§ Exercise:
The data should be duplicated exactly, with every word kept as it is.

#####

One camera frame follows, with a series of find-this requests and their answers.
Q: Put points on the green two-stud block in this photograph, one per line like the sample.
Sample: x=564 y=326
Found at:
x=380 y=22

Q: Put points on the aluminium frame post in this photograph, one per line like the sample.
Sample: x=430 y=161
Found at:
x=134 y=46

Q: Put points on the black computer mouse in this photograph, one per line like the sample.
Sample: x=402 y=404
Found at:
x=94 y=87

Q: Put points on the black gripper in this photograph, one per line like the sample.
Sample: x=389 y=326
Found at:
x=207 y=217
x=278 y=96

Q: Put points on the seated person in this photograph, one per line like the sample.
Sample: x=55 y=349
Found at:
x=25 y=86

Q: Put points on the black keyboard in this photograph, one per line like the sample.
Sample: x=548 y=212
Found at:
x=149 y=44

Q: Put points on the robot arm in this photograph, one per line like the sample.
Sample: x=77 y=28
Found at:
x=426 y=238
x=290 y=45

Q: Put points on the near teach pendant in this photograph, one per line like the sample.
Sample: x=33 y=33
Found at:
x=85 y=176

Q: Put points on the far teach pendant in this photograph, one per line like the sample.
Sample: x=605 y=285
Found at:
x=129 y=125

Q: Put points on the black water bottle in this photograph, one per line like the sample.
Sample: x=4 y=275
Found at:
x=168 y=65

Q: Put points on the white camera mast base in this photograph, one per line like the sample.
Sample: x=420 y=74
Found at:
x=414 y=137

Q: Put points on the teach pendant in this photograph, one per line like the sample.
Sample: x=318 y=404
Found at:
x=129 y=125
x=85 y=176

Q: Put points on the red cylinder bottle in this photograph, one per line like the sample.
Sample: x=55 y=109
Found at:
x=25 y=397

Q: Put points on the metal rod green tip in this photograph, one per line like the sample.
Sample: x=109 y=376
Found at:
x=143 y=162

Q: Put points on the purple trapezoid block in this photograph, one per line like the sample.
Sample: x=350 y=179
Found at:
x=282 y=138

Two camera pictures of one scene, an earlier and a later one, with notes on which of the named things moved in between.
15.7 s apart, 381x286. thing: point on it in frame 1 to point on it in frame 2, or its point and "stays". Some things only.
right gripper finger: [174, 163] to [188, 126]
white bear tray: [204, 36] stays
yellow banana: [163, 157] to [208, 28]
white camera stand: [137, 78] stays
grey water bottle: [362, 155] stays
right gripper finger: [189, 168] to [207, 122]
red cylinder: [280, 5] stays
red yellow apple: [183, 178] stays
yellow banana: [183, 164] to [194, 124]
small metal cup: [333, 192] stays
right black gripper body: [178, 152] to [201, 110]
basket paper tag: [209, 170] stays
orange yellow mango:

#####

§ Answer:
One camera frame follows, with a series of find-this requests and their answers.
Q: Put points on the green two-stud block in this photograph, one per line like the sample.
Sample: x=564 y=326
Found at:
x=380 y=22

Q: Put points on the aluminium frame post in this photograph, one per line like the sample.
Sample: x=430 y=161
Found at:
x=134 y=46

Q: Put points on the black computer mouse in this photograph, one per line like the sample.
Sample: x=402 y=404
Found at:
x=94 y=87

Q: Put points on the black gripper in this photograph, one per line like the sample.
Sample: x=389 y=326
Found at:
x=207 y=217
x=278 y=96

Q: Put points on the seated person in this photograph, one per line like the sample.
Sample: x=55 y=349
Found at:
x=25 y=86

Q: Put points on the black keyboard in this photograph, one per line like the sample.
Sample: x=548 y=212
Found at:
x=149 y=44

Q: Put points on the robot arm in this photograph, one per line like the sample.
Sample: x=77 y=28
Found at:
x=426 y=238
x=290 y=45

Q: Put points on the near teach pendant in this photograph, one per line like the sample.
Sample: x=33 y=33
Found at:
x=85 y=176

Q: Put points on the far teach pendant in this photograph, one per line like the sample.
Sample: x=605 y=285
Found at:
x=129 y=125

Q: Put points on the black water bottle in this photograph, one per line like the sample.
Sample: x=4 y=275
Found at:
x=168 y=65

Q: Put points on the white camera mast base in this photograph, one per line like the sample.
Sample: x=420 y=74
Found at:
x=414 y=137

Q: Put points on the teach pendant in this photograph, one per line like the sample.
Sample: x=318 y=404
Found at:
x=129 y=125
x=85 y=176

Q: Put points on the red cylinder bottle in this photograph, one per line like the sample.
Sample: x=55 y=109
Found at:
x=25 y=397

Q: Put points on the metal rod green tip in this photograph, one per line like the sample.
Sample: x=109 y=376
Found at:
x=143 y=162

Q: Put points on the purple trapezoid block in this photograph, one per line like the sample.
Sample: x=350 y=179
Found at:
x=282 y=138

Two camera pictures of one scene, an earlier and a later one, with notes on which of the named things moved in between.
15.7 s apart, 381x286. thing: point on it in frame 1 to point on it in frame 2, or its point and "stays". Some things only.
right gripper finger: [174, 163] to [188, 126]
white bear tray: [204, 36] stays
yellow banana: [163, 157] to [208, 28]
white camera stand: [137, 78] stays
grey water bottle: [362, 155] stays
right gripper finger: [189, 168] to [207, 122]
red cylinder: [280, 5] stays
red yellow apple: [183, 178] stays
yellow banana: [183, 164] to [194, 124]
small metal cup: [333, 192] stays
right black gripper body: [178, 152] to [201, 110]
basket paper tag: [209, 170] stays
orange yellow mango:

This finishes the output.